Primitive geometric shapes such as a rectangle or ellipse are a common approach for both rigid and non rigid objects, although it is more suitable for simple, rigid objects.
Silhouette and contour
It uses the region inside the contour. It is a flexible model with the ability to represent many different object shapes
Articulated shape models
It allows different parts to be held together by joints. Each part from the joint can be represented using simple geometric shapes like ellipses eg a representation of a human being.
This uses the silhouette of an object and applying medial axis transform to make it possible to extract the object skeleton. It can be used to represent cats, humans, etc.
2) Appearance representation
Probability densities of object appearance
An estimation of the probability densities of object appearance features can be computed using the shape model such as contour. The probability densities can either be parametric such as Gaussian distribution (or normal distribution), or nonparametric such as histograms.

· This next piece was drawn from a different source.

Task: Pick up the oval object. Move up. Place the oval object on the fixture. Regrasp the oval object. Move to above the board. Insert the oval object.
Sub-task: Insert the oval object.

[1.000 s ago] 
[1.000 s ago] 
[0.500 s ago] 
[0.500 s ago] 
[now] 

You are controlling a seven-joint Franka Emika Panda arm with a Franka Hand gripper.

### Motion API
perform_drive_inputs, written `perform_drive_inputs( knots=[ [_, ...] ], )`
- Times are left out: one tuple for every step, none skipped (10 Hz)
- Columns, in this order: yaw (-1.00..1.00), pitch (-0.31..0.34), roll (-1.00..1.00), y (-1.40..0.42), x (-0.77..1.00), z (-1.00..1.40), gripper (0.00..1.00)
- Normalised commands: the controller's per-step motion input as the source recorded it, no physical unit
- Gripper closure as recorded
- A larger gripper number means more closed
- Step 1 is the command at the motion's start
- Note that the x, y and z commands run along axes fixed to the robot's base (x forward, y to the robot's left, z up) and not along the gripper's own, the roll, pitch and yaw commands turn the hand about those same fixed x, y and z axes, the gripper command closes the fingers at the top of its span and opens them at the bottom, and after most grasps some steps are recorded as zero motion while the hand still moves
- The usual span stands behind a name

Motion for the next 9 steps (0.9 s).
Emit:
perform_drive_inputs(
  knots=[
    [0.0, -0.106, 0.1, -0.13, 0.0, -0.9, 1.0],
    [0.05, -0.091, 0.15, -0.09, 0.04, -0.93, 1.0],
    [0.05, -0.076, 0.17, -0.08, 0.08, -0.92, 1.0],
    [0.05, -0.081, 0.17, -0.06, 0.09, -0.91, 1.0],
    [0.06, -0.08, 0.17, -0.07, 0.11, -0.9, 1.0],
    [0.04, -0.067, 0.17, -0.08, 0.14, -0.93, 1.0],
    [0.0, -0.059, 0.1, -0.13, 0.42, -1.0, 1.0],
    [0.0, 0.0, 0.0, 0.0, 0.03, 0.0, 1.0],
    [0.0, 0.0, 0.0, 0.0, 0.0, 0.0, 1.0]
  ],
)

These employ Silhouettes or simple geometric shapes to make the model. It is more suitable for objects whose poses does not vary. It is not reliable when appearance features change noticeably.
Active appearance models
Uses a set of landmarks which can either reside on the object boundary or inside the object region. The object appearance is simultaneously modeled by storing an appearance vector for each landmark. This can be in the form of color, texture, or gradient magnitude. This model does however require a training phase where shape and associated appearance is learned from a set of samples.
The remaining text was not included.